Au fur et à mesure de l’avancement du projet, les débats sur des sujets controversés n’ont pas manqué. Selon Florian Fertl, ils ont été particulièrement vifs sur les questions de la rémunération et de la charge de travail supplémentaire en raison des tâches d’accompagnement du personnel présent. Pour calmer de telles appréhensions, Florian Fertl précise que dans un premier temps, le nombre de personnes a été limité à cinquante jusqu’à la fin 2024.

Important bénéfice social

«Inclusion RéseauPostal» n’est pas gratuit. Il engendre pour la Poste un coût à ne pas sous-estimer, d’une part en raison de la rémunération des heures de travail effectuées, d’autre part du fait de l’introduction et de l’accompagnement des personnes en situation de handicap sur leur lieu de travail. Selon Florian Fertl, la Poste est prête à s’en accommoder: «La Direction du groupe a confirmé son engagement.» Puis il souligne que les charges seront largement compensées par le bénéfice social, comme le montrent déjà les expériences de la phase pilote. «La collaboration avec des personnes en situation de handicap favorise l’esprit d’équipe», observe-t-il. Avoir de l’égard pour ses collègues entraîne une amélioration de la considération mutuelle, ce qui a un impact positif sur la collaboration. 

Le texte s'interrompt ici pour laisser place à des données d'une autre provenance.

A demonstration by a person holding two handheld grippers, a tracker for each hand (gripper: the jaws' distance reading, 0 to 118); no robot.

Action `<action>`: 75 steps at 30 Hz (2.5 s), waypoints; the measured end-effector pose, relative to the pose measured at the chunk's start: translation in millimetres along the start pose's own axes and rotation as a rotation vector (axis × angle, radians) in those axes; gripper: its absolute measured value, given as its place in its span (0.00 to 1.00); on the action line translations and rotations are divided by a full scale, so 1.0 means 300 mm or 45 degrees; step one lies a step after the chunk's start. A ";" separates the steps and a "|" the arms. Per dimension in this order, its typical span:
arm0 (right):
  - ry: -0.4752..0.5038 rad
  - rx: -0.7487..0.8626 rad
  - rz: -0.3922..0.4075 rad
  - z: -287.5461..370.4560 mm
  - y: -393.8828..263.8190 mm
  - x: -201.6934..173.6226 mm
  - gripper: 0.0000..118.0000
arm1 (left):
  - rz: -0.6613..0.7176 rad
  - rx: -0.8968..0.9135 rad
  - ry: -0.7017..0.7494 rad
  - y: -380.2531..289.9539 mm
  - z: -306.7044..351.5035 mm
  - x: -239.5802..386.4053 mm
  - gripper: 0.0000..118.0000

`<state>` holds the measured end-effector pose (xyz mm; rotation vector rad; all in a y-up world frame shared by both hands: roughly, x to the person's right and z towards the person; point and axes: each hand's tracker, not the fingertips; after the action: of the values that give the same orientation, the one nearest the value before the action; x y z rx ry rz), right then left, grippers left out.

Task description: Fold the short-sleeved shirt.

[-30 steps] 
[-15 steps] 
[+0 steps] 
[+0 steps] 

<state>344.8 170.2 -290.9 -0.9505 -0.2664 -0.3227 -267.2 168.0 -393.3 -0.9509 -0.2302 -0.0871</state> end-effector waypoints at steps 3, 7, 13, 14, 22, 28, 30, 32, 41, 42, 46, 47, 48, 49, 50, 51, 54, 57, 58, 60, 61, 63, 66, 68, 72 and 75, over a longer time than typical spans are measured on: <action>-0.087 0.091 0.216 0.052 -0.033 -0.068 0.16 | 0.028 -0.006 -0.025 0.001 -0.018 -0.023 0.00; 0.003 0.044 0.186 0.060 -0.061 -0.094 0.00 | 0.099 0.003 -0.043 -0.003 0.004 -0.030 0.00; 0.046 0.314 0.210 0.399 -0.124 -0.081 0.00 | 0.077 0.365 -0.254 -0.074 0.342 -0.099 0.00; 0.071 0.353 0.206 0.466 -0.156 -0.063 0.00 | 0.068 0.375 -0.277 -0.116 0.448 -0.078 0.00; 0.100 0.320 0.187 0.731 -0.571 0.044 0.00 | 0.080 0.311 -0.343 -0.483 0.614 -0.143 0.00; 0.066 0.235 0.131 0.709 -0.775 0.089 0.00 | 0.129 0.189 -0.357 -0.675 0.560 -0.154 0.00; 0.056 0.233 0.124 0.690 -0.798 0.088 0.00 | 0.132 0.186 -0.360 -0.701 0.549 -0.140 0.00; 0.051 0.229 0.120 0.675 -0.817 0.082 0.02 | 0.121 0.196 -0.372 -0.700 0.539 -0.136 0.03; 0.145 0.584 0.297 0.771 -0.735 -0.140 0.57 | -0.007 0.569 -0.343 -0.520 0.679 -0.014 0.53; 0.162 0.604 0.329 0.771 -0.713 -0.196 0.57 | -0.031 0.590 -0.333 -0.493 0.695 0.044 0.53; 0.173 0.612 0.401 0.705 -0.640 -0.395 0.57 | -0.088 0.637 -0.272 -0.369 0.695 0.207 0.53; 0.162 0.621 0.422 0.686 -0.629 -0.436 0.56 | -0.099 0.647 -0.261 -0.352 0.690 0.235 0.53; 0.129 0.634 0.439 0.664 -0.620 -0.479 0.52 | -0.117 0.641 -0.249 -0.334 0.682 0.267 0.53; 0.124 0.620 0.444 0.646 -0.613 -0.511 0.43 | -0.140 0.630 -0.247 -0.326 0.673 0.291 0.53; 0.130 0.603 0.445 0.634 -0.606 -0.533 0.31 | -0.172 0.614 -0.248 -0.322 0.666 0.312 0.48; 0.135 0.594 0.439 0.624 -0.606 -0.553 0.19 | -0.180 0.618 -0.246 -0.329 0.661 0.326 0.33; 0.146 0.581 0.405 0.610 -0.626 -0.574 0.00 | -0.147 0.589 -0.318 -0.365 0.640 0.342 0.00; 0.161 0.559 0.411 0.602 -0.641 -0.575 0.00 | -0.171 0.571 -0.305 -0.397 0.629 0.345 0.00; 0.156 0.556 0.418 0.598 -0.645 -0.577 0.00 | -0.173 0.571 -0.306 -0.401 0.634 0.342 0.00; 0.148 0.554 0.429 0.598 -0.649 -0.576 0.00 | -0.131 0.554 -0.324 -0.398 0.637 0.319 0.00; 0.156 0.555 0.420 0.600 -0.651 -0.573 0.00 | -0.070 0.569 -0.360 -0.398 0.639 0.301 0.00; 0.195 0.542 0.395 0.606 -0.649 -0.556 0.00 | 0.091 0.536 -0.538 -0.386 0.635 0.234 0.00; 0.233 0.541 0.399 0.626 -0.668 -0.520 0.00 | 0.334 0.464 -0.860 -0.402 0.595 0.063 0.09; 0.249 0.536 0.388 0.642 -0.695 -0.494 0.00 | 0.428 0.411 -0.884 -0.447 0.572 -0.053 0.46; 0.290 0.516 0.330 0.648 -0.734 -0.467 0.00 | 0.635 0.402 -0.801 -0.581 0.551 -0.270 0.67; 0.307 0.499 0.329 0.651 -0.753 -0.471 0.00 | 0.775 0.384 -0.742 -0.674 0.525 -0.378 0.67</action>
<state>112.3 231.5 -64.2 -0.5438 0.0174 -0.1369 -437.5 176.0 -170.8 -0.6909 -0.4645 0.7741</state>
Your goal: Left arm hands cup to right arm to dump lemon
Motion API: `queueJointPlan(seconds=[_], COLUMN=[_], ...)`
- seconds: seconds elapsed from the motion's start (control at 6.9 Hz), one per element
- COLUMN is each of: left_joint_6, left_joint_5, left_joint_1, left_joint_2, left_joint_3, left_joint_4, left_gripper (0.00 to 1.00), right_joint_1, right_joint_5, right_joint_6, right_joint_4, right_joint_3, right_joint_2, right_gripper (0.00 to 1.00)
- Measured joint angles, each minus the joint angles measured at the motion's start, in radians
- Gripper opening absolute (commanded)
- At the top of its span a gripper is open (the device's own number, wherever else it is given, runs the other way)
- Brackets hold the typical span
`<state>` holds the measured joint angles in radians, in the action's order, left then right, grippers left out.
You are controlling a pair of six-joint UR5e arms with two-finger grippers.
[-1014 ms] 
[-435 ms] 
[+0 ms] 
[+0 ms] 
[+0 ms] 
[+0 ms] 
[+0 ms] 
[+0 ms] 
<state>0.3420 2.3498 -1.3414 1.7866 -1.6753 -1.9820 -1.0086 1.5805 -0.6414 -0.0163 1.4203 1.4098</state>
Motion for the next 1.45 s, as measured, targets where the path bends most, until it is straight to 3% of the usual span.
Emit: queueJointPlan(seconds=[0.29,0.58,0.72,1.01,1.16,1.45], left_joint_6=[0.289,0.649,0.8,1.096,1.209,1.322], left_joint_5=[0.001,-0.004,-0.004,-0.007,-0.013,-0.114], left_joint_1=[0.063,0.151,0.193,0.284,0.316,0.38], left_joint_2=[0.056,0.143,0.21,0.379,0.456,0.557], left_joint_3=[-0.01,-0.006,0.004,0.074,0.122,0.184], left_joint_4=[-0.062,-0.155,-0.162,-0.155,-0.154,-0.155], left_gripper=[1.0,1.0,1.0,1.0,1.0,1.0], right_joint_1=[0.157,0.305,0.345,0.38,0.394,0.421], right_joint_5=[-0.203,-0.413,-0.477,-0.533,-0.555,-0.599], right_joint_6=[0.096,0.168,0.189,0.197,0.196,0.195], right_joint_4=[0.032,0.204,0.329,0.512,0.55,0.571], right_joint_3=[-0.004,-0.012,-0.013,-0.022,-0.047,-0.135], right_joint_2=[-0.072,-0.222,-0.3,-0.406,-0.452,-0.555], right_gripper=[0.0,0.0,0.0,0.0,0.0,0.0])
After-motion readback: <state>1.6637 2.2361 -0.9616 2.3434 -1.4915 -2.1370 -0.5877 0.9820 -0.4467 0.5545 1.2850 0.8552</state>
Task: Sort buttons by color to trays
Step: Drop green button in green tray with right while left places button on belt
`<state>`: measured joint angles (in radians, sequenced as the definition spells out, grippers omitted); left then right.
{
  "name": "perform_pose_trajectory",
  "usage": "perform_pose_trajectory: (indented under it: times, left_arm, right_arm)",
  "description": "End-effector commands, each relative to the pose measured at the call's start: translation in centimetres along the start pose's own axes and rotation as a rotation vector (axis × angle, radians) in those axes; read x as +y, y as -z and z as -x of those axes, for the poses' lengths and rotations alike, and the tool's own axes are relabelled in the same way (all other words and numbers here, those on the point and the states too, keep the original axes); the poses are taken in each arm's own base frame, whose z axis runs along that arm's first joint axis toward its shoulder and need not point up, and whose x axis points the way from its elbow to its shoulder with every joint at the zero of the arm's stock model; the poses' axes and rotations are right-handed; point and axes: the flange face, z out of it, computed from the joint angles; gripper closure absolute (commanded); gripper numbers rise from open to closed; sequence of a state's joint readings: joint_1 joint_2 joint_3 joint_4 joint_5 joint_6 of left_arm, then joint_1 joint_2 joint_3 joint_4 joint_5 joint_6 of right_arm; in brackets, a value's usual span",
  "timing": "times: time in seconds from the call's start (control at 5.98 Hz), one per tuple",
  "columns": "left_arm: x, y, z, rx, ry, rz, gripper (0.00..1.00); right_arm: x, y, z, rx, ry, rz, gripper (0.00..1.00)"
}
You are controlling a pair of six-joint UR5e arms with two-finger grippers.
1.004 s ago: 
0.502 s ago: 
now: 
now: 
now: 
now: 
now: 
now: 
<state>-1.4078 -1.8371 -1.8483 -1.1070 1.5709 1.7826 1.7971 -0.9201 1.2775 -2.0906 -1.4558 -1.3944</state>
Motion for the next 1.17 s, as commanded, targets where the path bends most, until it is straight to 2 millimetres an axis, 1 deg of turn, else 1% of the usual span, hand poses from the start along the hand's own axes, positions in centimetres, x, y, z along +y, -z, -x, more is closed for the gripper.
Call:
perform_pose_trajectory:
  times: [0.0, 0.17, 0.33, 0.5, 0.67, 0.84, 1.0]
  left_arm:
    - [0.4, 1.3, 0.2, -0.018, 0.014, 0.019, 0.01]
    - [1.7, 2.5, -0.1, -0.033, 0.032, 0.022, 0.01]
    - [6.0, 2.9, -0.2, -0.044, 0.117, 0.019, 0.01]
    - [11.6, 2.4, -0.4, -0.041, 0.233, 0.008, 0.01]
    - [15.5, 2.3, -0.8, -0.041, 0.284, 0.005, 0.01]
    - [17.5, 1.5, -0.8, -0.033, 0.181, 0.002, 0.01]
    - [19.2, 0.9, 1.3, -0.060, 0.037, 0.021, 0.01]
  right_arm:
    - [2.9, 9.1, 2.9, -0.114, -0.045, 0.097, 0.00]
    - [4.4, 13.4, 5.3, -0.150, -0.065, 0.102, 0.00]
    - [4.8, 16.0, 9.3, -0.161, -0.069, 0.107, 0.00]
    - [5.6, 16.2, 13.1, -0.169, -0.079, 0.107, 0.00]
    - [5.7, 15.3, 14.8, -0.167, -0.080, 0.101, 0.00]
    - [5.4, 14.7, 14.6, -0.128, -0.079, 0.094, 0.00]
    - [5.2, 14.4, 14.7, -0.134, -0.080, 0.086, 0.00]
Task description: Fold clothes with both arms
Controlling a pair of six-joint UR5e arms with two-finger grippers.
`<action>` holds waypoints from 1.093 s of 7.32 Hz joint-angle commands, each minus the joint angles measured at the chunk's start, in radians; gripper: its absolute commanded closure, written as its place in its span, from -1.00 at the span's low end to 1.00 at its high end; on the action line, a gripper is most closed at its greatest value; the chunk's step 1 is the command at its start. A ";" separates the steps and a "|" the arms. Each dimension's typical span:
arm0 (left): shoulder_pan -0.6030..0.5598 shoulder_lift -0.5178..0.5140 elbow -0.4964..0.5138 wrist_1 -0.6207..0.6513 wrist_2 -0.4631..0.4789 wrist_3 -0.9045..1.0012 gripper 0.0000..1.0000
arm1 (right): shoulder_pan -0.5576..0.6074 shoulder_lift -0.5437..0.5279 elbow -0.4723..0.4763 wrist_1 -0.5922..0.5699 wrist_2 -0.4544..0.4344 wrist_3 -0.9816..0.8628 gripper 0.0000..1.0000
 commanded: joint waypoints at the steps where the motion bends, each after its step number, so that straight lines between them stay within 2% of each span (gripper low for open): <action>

Le projet est également profitable pour les personnes vivant avec un handicap. Selon le bilan dressé par Adrian Kurzen, la quasi-totalité des collaborateur·trices de la Band-Genossenschaft ayant pris part aux projets pilotes ont aimé leur travail. «Porter le gilet de la Poste est source de fierté.» Dans le même temps, l’engagement a toutefois aussi été un défi. «Certaines personnes ont eu besoin de phases de récupération au sein de l’institution et d’autres sont arrivées à la conclusion que les emplois étaient trop exigeants pour elles», confie Adrian Kurzen.
Annina Studer mise sur le rayonnement dans toute la Suisse du projet «Inclusion RéseauPostal», qu’elle qualifie comme étant «la poursuite systématique d’une stratégie d’inclusion au sein de l’entreprise qui permet de combler une nouvelle lacune en la matière». Et d’ajouter: «Des co­opérations telles que celle avec la Poste sont aussi possibles avec d’autres entreprises.» Selon Annina Studer, les entreprises sociales et l’économie pourraient par ce biais se développer dans le sens de la Convention de l’ONU relative aux droits des personnes handicapées. 
 


Journée d’étude: l’entreprise inclusive

Le 21 novembre, une journée d’étude nationale se tiendra à Berne sur le thème «L’entreprise inclusive. L’employeur de demain». Cette journée s’adresse à la fois aux employeurs du secteur privé et du secteur public, aux directions et organes stratégiques des entreprises d’intégration, aux personnes chargées de l’accompagnement socioprofessionnel et à toute personne intéressée. Le débat portera sur les questions suivantes: quel est notre engagement en faveur de la diversité et de l’inclusion? Où en sommes-nous aujourd’hui dans la mise en œuvre? Que faut-il pour qu’une entreprise puisse devenir inclusive de manière durable? Existe-t-il des exemples de bonnes pratiques? Le projet «Inclusion RéseauPostal» sera également évoqué. De plus, une auto-évaluation sera proposées aux employeurs, leur permettant de déterminer où en est leur entreprise en matière d’inclusion et quelles mesures peuvent encore être prises le cas échéant. La Journée d’étude sera également l’occasion d’accueillir la cérémonie de remise des prix du Socialstore Award 2023.